Rushdie earned a great deal of admiration for his courage during the hideous, fanatical backlash against his book The Satanic Verses, and his friends were admirable in sticking up for him. Nonetheless, it is regrettable that Islam became the great cause they had been looking for, not because they were bigoted (as critics from Terry Eagleton to the current author in his callow days often alleged) but because they were unable to understand or contextualise its influence on the modern world. I think they wanted political Islam to be their communism – an elitist ideology that was inflicted on the masses – but the invasion of Iraq and the death spiral of the Arab Spring proved that wrong. Martin Amis’ inelegant claim that he was not an Islamophobe but an Islamismophobe obscured the fact that there is no clear difference between the two, Muhammad, after all, being a religiously inspired statesman.

The desire to be, like the great authors who came before them, combatants in a showdown between liberalism and a force of tyranny has blinded Loomers to the tensions with liberalism itself, and with admirable exceptions – like Amis’ Money and The Pregnant Widow – they have had almost nothing to say about social stratification, consumerism, gender, mass migration and the Internet. To be sure, their books might be a haven from the identity politicking of progressives but their bland liberalism offers no defence against it.

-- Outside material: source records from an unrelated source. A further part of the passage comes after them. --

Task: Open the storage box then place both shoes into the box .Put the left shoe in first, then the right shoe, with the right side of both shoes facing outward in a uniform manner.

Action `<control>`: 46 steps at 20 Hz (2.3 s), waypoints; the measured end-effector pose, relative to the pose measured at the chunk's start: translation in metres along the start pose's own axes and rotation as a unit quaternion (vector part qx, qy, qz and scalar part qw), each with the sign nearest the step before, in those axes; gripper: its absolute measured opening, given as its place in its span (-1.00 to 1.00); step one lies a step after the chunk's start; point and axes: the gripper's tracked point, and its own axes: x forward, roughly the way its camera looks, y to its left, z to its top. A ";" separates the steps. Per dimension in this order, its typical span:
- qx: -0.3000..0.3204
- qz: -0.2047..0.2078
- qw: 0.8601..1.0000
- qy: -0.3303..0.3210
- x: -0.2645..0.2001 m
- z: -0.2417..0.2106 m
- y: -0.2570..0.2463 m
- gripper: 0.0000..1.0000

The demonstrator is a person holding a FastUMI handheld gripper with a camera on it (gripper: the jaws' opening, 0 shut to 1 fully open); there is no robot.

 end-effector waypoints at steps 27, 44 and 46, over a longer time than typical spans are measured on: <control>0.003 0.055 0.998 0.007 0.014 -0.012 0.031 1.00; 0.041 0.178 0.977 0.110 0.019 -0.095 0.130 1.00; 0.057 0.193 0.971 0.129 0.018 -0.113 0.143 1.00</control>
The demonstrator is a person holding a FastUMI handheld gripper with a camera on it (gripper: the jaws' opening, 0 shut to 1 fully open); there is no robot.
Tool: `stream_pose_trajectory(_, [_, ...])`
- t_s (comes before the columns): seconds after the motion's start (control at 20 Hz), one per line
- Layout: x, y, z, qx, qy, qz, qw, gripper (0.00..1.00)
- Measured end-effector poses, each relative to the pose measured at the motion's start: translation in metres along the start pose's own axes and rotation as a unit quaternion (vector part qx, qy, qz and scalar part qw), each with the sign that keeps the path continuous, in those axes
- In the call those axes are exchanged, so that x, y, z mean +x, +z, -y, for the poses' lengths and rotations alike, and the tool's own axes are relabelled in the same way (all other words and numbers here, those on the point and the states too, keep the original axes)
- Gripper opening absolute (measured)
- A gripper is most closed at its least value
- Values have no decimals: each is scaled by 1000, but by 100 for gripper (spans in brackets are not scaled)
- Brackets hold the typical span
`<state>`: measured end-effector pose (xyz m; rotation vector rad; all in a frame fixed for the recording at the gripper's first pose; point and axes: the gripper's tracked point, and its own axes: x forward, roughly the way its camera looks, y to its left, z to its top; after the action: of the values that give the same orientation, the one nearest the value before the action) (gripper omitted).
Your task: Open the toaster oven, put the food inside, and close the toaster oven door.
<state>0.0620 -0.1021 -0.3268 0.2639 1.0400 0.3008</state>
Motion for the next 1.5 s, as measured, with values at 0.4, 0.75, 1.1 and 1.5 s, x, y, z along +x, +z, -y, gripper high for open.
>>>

The decline of the Loomers is not cause to cheer. Their successors have often been worse. Yet this has, to some extent, been no coincidence. The Loomers have not bridged the gap between tradition and modernity, but tried to float across on wings of ephemeral style and plunged, grousing, into the abyss.

About bsixsmith

I am a writer of stories and poems - published by Every Day Fiction, The London Journal of Fiction, 365 Tomorrows and Det Poetiske Bureau - and a columnist for Quillette, Areo and Bombs & Dollars.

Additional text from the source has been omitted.